ACTIVITY: Only the lines below starting at the one that contains "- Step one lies" and ending at the one that contains "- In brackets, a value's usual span" are to be reproduced, exactly and with both ends kept.

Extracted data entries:
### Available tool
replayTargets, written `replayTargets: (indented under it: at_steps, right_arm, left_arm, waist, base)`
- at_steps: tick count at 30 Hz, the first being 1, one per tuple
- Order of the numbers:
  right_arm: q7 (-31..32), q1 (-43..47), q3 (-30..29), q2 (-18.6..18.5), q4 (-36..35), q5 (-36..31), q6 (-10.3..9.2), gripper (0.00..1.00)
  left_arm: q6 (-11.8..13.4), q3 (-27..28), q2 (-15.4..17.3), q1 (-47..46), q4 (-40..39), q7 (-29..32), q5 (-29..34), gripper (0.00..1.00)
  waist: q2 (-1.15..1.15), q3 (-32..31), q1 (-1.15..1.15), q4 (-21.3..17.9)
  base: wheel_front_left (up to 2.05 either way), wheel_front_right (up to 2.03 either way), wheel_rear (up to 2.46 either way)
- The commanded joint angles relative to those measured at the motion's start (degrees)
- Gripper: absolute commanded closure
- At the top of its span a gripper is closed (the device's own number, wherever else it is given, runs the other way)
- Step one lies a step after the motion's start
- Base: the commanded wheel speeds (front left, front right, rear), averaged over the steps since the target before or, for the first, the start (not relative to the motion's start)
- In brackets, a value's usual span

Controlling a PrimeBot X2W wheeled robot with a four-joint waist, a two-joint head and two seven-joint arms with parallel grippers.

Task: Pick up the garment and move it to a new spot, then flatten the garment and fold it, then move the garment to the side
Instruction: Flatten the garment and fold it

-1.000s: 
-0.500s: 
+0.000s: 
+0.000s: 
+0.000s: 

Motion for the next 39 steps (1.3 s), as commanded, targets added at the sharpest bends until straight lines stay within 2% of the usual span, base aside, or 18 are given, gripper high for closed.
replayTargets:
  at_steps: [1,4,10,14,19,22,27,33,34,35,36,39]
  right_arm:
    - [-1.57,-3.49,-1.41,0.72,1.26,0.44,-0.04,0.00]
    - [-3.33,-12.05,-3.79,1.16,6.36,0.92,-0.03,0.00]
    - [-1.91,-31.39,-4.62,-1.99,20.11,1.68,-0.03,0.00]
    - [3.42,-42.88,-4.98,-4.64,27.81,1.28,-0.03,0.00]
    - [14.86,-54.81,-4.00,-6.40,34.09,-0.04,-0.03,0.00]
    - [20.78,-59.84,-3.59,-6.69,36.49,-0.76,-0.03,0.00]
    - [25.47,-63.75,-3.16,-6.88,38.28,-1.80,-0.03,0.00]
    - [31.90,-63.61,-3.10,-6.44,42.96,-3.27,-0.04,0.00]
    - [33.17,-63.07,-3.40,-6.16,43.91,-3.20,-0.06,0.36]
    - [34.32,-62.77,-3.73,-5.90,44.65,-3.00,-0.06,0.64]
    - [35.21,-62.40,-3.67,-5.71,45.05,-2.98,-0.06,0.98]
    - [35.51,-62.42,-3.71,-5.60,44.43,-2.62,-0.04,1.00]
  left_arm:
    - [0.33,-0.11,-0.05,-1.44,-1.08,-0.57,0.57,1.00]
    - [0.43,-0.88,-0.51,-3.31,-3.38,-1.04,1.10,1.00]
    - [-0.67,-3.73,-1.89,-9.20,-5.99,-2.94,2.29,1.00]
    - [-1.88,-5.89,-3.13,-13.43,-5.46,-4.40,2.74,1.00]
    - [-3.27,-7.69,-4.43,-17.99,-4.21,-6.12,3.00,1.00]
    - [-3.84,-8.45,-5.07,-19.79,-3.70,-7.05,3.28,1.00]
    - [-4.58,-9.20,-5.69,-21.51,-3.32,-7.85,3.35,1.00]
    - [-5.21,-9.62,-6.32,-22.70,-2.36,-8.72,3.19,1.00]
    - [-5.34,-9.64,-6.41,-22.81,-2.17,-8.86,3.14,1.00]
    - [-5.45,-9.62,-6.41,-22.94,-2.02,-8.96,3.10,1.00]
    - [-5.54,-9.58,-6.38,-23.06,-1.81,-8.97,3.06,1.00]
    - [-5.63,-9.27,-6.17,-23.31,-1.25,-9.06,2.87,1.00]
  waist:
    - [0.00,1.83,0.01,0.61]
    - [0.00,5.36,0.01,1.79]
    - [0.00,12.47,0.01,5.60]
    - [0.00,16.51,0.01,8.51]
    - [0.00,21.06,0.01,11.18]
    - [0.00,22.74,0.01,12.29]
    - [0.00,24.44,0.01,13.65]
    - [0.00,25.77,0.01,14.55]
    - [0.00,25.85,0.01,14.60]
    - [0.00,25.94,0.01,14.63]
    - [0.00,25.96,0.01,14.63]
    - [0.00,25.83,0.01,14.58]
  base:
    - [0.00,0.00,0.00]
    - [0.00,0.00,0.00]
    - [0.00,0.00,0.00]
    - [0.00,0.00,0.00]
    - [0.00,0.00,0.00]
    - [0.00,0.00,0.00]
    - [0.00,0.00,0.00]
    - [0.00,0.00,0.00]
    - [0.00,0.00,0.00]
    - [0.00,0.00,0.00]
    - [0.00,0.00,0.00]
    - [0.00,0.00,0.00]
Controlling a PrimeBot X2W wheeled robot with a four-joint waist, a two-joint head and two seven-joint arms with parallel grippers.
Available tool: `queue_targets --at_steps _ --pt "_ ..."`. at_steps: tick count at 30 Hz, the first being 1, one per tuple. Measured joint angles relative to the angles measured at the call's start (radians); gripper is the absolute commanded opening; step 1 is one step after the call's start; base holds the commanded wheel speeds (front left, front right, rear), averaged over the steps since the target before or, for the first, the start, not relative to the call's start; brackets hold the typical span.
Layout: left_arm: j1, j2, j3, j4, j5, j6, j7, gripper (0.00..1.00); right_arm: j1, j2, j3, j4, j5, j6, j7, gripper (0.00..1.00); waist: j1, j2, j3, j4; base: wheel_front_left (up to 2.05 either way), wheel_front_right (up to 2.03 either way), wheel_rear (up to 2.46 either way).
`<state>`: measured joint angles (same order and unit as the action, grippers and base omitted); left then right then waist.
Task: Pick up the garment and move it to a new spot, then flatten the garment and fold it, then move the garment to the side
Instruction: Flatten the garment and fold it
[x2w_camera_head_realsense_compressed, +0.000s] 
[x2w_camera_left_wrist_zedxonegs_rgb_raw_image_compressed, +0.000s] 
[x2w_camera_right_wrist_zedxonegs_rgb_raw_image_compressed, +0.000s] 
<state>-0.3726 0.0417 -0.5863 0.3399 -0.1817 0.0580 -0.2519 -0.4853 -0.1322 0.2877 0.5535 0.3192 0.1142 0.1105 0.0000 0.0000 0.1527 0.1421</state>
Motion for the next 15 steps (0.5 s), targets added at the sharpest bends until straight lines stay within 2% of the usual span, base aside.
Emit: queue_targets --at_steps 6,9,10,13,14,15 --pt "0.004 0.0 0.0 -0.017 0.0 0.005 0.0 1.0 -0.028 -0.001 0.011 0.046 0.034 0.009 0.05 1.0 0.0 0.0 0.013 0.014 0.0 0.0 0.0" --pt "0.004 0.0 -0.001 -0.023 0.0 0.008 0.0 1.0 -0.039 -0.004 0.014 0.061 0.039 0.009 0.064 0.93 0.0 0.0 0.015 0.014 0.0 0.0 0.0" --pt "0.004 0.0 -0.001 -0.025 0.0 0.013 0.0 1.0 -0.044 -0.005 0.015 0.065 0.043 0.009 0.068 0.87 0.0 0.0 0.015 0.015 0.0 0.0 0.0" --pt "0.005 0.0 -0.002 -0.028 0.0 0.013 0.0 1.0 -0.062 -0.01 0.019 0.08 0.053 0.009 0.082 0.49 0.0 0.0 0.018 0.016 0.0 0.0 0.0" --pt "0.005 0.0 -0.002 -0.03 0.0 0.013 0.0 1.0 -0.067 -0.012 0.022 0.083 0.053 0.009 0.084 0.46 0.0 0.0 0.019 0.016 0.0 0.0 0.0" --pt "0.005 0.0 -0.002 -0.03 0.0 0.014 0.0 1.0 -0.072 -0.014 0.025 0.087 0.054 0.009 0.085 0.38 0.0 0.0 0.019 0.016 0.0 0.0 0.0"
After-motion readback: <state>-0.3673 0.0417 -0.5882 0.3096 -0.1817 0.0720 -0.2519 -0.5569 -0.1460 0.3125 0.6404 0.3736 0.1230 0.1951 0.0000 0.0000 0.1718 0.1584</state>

RESPONSE TO THE TASK:
- Step one lies a step after the motion's start
- Base: the commanded wheel speeds (front left, front right, rear), averaged over the steps since the target before or, for the first, the start (not relative to the motion's start)
- In brackets, a value's usual span

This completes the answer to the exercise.